● **Task inputs**
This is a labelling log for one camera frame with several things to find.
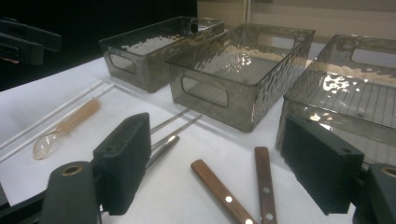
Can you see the white chopstick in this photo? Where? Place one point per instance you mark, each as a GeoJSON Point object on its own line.
{"type": "Point", "coordinates": [49, 115]}
{"type": "Point", "coordinates": [34, 140]}

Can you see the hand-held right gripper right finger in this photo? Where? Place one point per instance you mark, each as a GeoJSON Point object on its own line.
{"type": "Point", "coordinates": [323, 165]}

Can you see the black curtain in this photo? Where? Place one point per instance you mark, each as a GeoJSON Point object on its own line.
{"type": "Point", "coordinates": [93, 18]}

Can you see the metal spoon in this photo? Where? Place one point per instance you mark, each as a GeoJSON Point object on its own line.
{"type": "Point", "coordinates": [163, 151]}

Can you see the smoky clear plastic bin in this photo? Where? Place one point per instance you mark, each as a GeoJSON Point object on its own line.
{"type": "Point", "coordinates": [342, 93]}
{"type": "Point", "coordinates": [140, 71]}
{"type": "Point", "coordinates": [243, 102]}

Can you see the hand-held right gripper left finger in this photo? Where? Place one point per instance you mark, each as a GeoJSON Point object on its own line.
{"type": "Point", "coordinates": [121, 161]}

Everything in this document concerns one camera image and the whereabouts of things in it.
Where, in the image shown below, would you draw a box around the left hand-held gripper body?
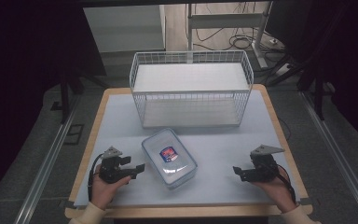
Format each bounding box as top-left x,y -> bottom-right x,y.
98,146 -> 132,185

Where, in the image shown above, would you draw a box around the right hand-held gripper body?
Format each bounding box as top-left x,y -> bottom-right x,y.
241,144 -> 286,183

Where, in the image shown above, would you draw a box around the clear plastic food container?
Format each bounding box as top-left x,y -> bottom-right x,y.
141,127 -> 199,190

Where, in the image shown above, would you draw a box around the person's left hand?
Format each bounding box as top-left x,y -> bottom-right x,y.
90,164 -> 131,210

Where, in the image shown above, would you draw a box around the person's right hand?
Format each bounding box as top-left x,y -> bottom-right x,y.
252,169 -> 298,214

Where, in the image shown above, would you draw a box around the white table mat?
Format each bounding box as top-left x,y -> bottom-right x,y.
73,90 -> 310,208

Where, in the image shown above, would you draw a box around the black stand legs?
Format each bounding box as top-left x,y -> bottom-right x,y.
58,72 -> 108,124
266,54 -> 328,121

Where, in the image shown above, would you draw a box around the white power strip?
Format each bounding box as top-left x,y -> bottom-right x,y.
272,63 -> 294,77

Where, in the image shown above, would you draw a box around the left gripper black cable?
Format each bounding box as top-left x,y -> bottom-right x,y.
87,152 -> 104,202

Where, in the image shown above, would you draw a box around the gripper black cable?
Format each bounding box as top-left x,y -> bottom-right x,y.
87,152 -> 104,202
272,163 -> 297,205

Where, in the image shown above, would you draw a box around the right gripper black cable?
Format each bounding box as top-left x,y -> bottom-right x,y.
272,163 -> 297,205

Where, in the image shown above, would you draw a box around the black floor bracket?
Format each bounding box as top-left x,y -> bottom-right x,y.
62,123 -> 85,146

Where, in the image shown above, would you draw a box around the aluminium floor rail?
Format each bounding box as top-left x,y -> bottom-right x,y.
13,95 -> 82,224
298,91 -> 358,224

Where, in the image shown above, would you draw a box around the white wire shelf rack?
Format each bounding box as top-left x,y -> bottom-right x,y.
129,49 -> 255,129

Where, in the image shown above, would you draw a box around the black floor cables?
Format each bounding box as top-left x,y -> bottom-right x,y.
195,2 -> 288,54

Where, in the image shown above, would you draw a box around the white metal desk frame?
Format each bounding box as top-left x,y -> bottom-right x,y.
186,2 -> 273,70

● **What you should do**
From the entries above, work out how many lines include "person"; the number is the only answer wanted.

● **Reply to the task**
2